Анархические письма | страница 10
Сказанного вполне довольно, чтобы понять – от какого наследства в классическом анархизме мы отказываемся, а от какого отказываться не в праве. Но стоит немного подробнее остановиться ещё на двух вопросах: возможен ли «научный анархизм», анархизм как наука, и возможно ли достижение «конечной цели» анархизма, построение анархического общества?
В классическом анархизме сосуществовали рядом две тенденции, которые существенно расходились по вопросу о том, как соотносится анархическое мировоззрение с наукой. Одна из этих тенденций стремилась обосновать анархизм научно, более того, построить его как строгую научную систему – со своими посылками, теоремами и выводами, научно разработать анархическую программу и научно сконструировать проект будущего совершенного общества. Другая тенденция, уважая значение науки, используя порой научную аргументацию и научные приёмы, провозглашала, однако, примат жизни и личности над наукой и видела в анархизме прежде всего вольное творчество, расчищение завалов современности, не стремясь научно просчитать и обосновать каждый шаг анархизма и, тем более, нарисовать научную картину «конечного идеала». Первую тенденцию представляют Годвин, Прудон и особенно Кропоткин, предпринявший грандиозную попытку построения «научного анархизма». Вторую тенденцию представляют Штирнер, Бакунин и Боровой.

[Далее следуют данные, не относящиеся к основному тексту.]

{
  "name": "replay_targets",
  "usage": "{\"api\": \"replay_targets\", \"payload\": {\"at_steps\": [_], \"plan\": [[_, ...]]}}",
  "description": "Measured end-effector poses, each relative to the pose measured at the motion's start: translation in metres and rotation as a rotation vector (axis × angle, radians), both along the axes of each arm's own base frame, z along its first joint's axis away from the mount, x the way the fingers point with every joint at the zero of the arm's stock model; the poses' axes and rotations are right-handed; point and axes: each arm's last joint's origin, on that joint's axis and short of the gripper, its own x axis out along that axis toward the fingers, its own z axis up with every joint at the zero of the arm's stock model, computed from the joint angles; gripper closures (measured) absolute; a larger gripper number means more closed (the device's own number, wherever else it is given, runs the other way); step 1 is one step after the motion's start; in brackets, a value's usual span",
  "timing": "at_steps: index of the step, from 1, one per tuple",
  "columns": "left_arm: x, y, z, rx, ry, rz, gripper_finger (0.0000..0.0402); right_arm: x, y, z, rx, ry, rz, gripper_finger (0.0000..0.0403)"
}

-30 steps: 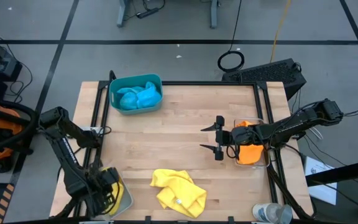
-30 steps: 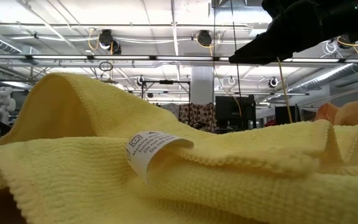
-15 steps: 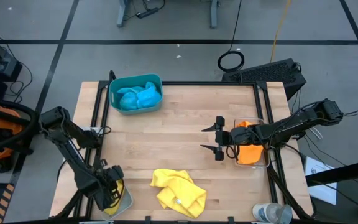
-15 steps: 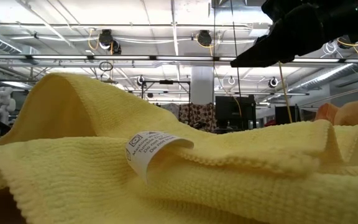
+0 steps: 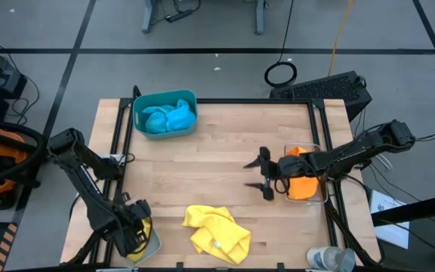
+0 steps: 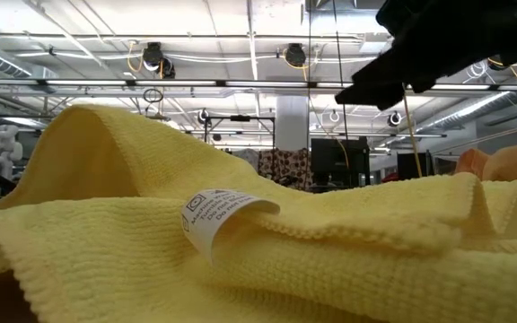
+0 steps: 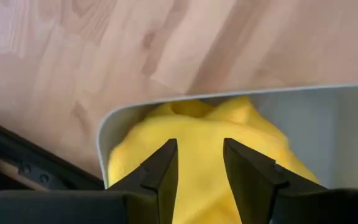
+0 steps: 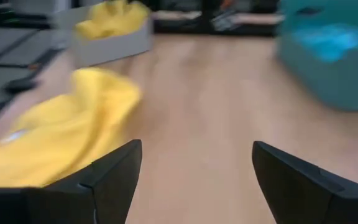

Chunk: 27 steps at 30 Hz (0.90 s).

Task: Sort microfiber towel by color & place in baskets
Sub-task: Put the yellow microfiber cloth into the gray bin

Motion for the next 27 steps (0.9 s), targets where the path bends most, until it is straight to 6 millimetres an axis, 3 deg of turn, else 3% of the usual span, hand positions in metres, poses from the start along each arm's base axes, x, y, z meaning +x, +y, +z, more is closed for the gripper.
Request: {"api": "replay_targets", "payload": {"at_steps": [6,11,19,24,27], "plan": [[0.01,-0.004,0.027,0.023,-0.141,-0.022,0.0268,0.007,0.028,-0.023,0.045,0.07,0.129,0.0106],[0.02,-0.002,0.034,0.123,-0.299,-0.12,0.0268,0.022,0.052,-0.038,0.079,0.058,0.267,0.0106],[0.035,0.011,0.034,0.299,-0.39,-0.201,0.0268,0.077,0.084,-0.045,-0.029,0.187,0.369,0.0105],[0.041,0.017,0.034,0.335,-0.398,-0.203,0.0268,0.115,0.087,-0.046,-0.022,0.231,0.452,0.0103],[0.042,0.018,0.034,0.342,-0.408,-0.198,0.0268,0.132,0.089,-0.057,-0.083,0.274,0.468,0.0106]]}}
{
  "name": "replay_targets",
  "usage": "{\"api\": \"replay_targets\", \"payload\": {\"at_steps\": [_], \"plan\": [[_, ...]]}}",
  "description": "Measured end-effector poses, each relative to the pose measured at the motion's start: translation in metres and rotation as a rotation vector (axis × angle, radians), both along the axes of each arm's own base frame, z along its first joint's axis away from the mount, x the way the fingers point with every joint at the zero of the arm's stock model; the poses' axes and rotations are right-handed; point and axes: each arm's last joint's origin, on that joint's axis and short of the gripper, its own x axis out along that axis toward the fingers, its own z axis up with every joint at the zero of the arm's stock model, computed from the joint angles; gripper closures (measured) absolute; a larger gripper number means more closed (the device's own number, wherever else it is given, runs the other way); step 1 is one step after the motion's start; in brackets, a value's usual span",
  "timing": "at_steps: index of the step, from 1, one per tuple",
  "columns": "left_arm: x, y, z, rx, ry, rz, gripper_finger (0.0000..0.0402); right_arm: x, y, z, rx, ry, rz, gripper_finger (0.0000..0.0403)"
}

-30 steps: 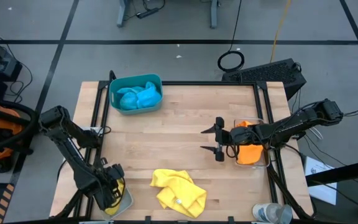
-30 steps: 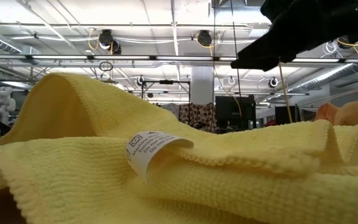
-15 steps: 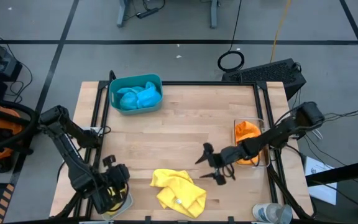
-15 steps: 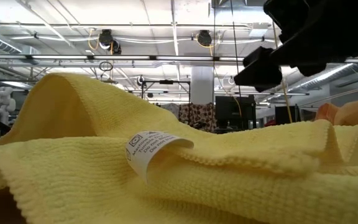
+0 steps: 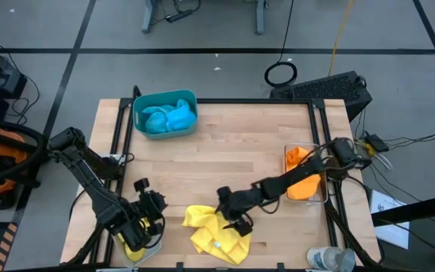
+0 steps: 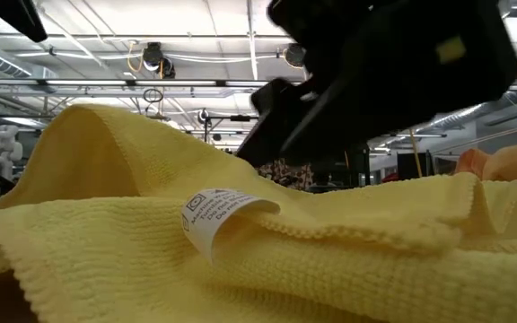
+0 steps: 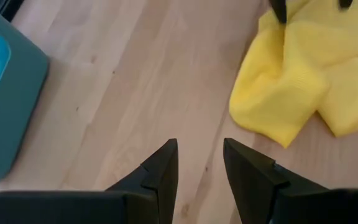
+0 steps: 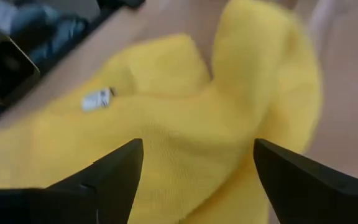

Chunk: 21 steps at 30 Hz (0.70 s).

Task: Sort microfiber towel by color & place in baskets
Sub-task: Put the yellow microfiber cloth into the gray bin

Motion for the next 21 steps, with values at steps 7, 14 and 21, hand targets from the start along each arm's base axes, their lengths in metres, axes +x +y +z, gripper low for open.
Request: {"api": "replay_targets", "payload": {"at_steps": [7,14,21], "plan": [[0.003,-0.001,0.001,0.02,-0.066,0.003,0.0268,0.028,-0.007,-0.036,-0.067,0.091,0.006,0.013],[0.004,0.0,0.004,0.091,-0.154,0.015,0.0268,0.033,-0.012,-0.044,-0.068,0.152,-0.018,0.0247],[0.01,-0.003,0.006,0.116,-0.274,0.028,0.0268,0.026,-0.018,-0.014,-0.175,0.1,-0.004,0.0387]]}}
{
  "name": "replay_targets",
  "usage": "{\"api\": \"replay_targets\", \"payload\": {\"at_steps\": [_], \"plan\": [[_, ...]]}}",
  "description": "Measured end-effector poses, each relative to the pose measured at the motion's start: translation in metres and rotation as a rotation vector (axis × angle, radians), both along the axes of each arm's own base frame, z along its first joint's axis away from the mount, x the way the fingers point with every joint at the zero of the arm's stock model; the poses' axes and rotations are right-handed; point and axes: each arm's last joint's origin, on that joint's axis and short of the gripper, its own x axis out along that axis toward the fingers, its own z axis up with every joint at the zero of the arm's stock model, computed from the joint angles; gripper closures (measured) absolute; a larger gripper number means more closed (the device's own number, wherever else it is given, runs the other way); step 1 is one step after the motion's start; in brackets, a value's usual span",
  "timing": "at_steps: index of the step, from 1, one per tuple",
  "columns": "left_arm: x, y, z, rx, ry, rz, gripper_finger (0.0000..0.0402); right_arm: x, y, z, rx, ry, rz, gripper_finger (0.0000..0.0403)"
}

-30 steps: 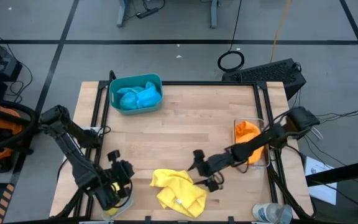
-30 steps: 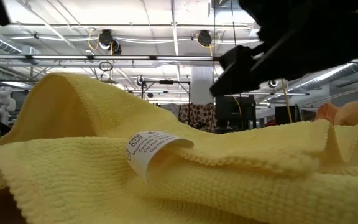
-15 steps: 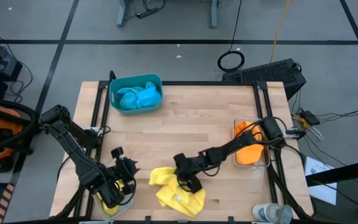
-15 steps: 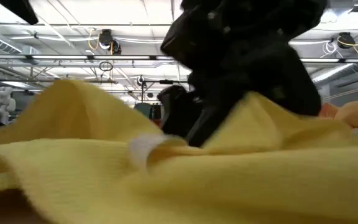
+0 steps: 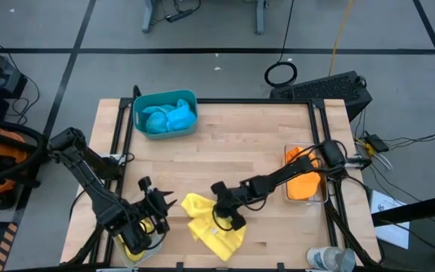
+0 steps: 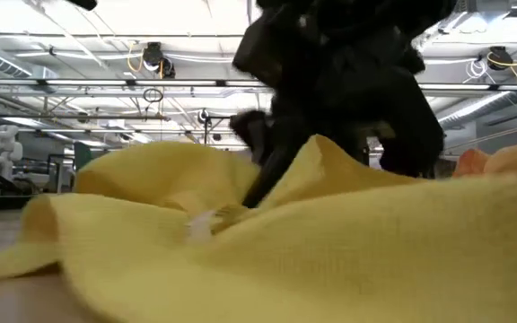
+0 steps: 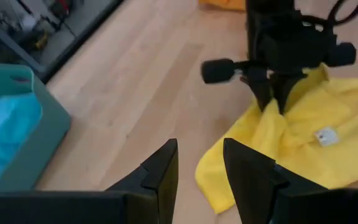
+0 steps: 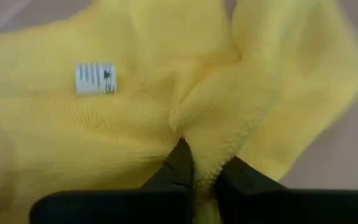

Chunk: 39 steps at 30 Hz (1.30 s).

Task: Sort microfiber towel by color & place in baskets
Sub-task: Put the yellow microfiber cloth into the gray bin

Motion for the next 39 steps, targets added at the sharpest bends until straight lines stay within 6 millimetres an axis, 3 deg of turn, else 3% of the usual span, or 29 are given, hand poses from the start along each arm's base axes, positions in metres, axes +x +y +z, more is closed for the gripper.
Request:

Здание кропоткинского «научного анархизма», которое Пётр Алексеевич кропотливо и заботливо возводил по кирпичику более сорока лет, используя всю мощь своей научной эрудиции и литературного таланта, оказалось шатким и внутренне противоречивым. Прежде всего, претендуя на отождествление анархизма и современной науки, Кропоткин сам то и дело впадает в ненаучную тенденциозность – то бессознательно игнорируя факты, противоречащие его доктрине[1], то превращаясь в поистине религиозного проповедника подвижнической и героической этики (тогда как приводимое им же «научное обоснование» требует этики утилитарной, а отнюдь не героической, этики справедливости, а отнюдь не самопожертвования). Далее, «наука», претендующая на предсказание будущего, обречена держать экзамен на проверку этим будущим – а кропоткинские оптимистические прогнозы, основанные на прогрессизме и механицизме, в основном, не подтвердились. Наконец, вызывает решительное возражение сама возможность построить анархизм в виде науки (это возможно лишь, если, подобно Кропоткину, понимать личность как благого «сознательного автомата», тождественного всем остальным личностям). Ведь анархизм, по замечанию русского анархиста начала ХХ-го века И. Гроссмана-Рощина, есть «философия оценок», а оценки и ценности – вне науки, и, если наука лезет за свои пределы, то неизбежно вносит в сферу оценок и ценностей присущие ей фатализм, бездушие и безличность.